### What you have to do
Nothing in the entries may be altered; copy them all exactly.

Stored data entries:
___

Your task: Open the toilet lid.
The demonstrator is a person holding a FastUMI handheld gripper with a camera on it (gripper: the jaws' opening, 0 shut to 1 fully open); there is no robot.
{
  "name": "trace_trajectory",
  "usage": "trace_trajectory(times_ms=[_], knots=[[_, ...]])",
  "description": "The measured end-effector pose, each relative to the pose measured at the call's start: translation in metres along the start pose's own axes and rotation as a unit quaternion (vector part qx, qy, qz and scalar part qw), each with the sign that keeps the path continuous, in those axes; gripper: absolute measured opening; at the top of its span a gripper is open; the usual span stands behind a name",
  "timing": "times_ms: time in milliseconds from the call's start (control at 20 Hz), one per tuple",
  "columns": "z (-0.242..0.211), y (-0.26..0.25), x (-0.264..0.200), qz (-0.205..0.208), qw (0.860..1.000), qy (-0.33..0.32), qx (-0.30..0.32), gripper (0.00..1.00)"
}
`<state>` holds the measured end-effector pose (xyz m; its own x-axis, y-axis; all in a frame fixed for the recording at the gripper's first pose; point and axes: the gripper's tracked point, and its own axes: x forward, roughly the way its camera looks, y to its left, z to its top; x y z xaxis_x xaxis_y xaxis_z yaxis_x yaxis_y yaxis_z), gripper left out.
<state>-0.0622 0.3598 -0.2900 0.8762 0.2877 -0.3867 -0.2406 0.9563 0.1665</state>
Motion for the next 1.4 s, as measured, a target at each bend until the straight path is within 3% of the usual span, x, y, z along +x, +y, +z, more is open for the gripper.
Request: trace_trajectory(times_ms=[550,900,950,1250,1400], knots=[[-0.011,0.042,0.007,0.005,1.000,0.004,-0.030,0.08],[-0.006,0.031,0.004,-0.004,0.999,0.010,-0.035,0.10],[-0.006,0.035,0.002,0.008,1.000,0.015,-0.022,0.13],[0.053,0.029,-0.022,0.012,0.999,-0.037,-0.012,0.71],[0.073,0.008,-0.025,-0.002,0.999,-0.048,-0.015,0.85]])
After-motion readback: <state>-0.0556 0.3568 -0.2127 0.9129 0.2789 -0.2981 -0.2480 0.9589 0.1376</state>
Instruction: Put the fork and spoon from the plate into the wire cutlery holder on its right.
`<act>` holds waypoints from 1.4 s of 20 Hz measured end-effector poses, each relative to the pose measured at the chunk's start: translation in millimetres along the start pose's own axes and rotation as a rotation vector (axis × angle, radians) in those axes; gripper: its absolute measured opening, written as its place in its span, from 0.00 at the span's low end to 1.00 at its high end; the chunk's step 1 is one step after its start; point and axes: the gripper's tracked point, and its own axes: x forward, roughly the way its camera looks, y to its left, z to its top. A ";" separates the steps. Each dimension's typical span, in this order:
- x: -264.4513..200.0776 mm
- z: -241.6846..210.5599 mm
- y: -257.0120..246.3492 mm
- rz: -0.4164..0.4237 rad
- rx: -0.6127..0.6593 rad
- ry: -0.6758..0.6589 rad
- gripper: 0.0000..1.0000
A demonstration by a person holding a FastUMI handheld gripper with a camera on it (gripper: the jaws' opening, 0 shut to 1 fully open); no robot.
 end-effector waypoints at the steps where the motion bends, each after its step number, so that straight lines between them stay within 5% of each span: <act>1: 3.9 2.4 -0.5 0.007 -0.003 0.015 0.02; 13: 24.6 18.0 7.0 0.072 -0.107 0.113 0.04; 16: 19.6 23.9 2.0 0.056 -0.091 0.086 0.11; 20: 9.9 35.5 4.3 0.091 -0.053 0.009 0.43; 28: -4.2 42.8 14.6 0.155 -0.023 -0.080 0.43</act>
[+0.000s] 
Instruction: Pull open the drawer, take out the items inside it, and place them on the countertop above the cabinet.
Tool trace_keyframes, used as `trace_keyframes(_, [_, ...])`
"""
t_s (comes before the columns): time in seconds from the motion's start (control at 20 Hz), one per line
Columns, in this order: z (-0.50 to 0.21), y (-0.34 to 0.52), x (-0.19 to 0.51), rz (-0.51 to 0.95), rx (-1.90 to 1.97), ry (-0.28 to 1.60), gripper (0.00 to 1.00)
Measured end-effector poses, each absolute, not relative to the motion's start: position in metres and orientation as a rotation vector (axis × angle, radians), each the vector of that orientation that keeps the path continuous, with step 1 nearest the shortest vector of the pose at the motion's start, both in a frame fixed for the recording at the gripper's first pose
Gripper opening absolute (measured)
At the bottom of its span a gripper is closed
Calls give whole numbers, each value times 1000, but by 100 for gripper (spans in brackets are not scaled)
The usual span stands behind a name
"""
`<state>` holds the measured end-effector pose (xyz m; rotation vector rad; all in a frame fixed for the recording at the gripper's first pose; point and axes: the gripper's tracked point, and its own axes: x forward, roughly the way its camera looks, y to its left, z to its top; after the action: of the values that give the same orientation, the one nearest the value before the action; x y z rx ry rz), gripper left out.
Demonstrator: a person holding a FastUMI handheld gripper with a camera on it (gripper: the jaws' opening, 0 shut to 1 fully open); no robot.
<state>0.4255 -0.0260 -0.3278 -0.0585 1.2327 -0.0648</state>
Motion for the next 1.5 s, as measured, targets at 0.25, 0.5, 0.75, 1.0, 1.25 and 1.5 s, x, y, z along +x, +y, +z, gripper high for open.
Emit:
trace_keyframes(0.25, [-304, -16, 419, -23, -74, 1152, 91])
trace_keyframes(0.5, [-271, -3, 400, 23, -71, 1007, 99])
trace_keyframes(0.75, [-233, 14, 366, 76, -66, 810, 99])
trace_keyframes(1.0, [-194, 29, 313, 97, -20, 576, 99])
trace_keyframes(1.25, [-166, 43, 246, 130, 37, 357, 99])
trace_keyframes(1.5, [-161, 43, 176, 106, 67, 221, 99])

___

### Response area
Your task: Open the toilet lid.
The demonstrator is a person holding a FastUMI handheld gripper with a camera on it (gripper: the jaws' opening, 0 shut to 1 fully open); there is no robot.
{
  "name": "trace_trajectory",
  "usage": "trace_trajectory(times_ms=[_], knots=[[_, ...]])",
  "description": "The measured end-effector pose, each relative to the pose measured at the call's start: translation in metres along the start pose's own axes and rotation as a unit quaternion (vector part qx, qy, qz and scalar part qw), each with the sign that keeps the path continuous, in those axes; gripper: absolute measured opening; at the top of its span a gripper is open; the usual span stands behind a name",
  "timing": "times_ms: time in milliseconds from the call's start (control at 20 Hz), one per tuple",
  "columns": "z (-0.242..0.211), y (-0.26..0.25), x (-0.264..0.200), qz (-0.205..0.208), qw (0.860..1.000), qy (-0.33..0.32), qx (-0.30..0.32), gripper (0.00..1.00)"
}
`<state>` holds the measured end-effector pose (xyz m; its own x-axis, y-axis; all in a frame fixed for the recording at the gripper's first pose; point and axes: the gripper's tracked point, and its own axes: x forward, roughly the way its camera looks, y to its left, z to its top; x y z xaxis_x xaxis_y xaxis_z yaxis_x yaxis_y yaxis_z), gripper left out.
<state>-0.0622 0.3598 -0.2900 0.8762 0.2877 -0.3867 -0.2406 0.9563 0.1665</state>
Motion for the next 1.4 s, as measured, a target at each bend until the straight path is within 3% of the usual span, x, y, z along +x, +y, +z, more is open for the gripper.
Request: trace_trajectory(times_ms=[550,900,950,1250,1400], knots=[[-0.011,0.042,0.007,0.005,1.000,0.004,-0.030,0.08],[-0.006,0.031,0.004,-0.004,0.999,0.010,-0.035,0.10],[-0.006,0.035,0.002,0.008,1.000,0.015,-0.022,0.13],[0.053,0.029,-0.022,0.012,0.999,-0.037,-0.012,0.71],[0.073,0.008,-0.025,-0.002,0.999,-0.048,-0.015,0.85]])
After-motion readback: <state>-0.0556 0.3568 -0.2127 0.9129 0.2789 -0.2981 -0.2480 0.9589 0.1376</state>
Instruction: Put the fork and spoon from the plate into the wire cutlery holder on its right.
`<act>` holds waypoints from 1.4 s of 20 Hz measured end-effector poses, each relative to the pose measured at the chunk's start: translation in millimetres along the start pose's own axes and rotation as a rotation vector (axis × angle, radians) in those axes; gripper: its absolute measured opening, written as its place in its span, from 0.00 at the span's low end to 1.00 at its high end; the chunk's step 1 is one step after its start; point and axes: the gripper's tracked point, and its own axes: x forward, roughly the way its camera looks, y to its left, z to its top. A ";" separates the steps. Each dimension's typical span, in this order:
- x: -264.4513..200.0776 mm
- z: -241.6846..210.5599 mm
- y: -257.0120..246.3492 mm
- rz: -0.4164..0.4237 rad
- rx: -0.6127..0.6593 rad
- ry: -0.6758..0.6589 rad
- gripper: 0.0000..1.0000
A demonstration by a person holding a FastUMI handheld gripper with a camera on it (gripper: the jaws' opening, 0 shut to 1 fully open); no robot.
 end-effector waypoints at the steps where the motion bends, each after its step number, so that straight lines between them stay within 5% of each span: <act>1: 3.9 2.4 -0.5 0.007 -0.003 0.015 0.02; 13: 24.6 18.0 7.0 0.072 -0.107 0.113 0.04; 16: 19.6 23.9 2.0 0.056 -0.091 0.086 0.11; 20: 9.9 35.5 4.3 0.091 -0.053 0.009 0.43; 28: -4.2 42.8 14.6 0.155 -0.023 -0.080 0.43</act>
[+0.000s] 
Instruction: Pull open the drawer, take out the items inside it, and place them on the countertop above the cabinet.
Tool trace_keyframes, used as `trace_keyframes(_, [_, ...])`
"""
t_s (comes before the columns): time in seconds from the motion's start (control at 20 Hz), one per line
Columns, in this order: z (-0.50 to 0.21), y (-0.34 to 0.52), x (-0.19 to 0.51), rz (-0.51 to 0.95), rx (-1.90 to 1.97), ry (-0.28 to 1.60), gripper (0.00 to 1.00)
Measured end-effector poses, each absolute, not relative to the motion's start: position in metres and orientation as a rotation vector (axis × angle, radians), each the vector of that orientation that keeps the path continuous, with step 1 nearest the shortest vector of the pose at the motion's start, both in a frame fixed for the recording at the gripper's first pose
Gripper opening absolute (measured)
At the bottom of its span a gripper is closed
Calls give whole numbers, each value times 1000, but by 100 for gripper (spans in brackets are not scaled)
The usual span stands behind a name
"""
`<state>` holds the measured end-effector pose (xyz m; rotation vector rad; all in a frame fixed for the recording at the gripper's first pose; point and axes: the gripper's tracked point, and its own axes: x forward, roughly the way its camera looks, y to its left, z to its top; after the action: of the values that give the same orientation, the one nearest the value before the action; x y z rx ry rz), gripper left out.
Demonstrator: a person holding a FastUMI handheld gripper with a camera on it (gripper: the jaws' opening, 0 shut to 1 fully open); no robot.
<state>0.4255 -0.0260 -0.3278 -0.0585 1.2327 -0.0648</state>
Motion for the next 1.5 s, as measured, targets at 0.25, 0.5, 0.75, 1.0, 1.25 and 1.5 s, x, y, z along +x, +y, +z, gripper high for open.
Emit:
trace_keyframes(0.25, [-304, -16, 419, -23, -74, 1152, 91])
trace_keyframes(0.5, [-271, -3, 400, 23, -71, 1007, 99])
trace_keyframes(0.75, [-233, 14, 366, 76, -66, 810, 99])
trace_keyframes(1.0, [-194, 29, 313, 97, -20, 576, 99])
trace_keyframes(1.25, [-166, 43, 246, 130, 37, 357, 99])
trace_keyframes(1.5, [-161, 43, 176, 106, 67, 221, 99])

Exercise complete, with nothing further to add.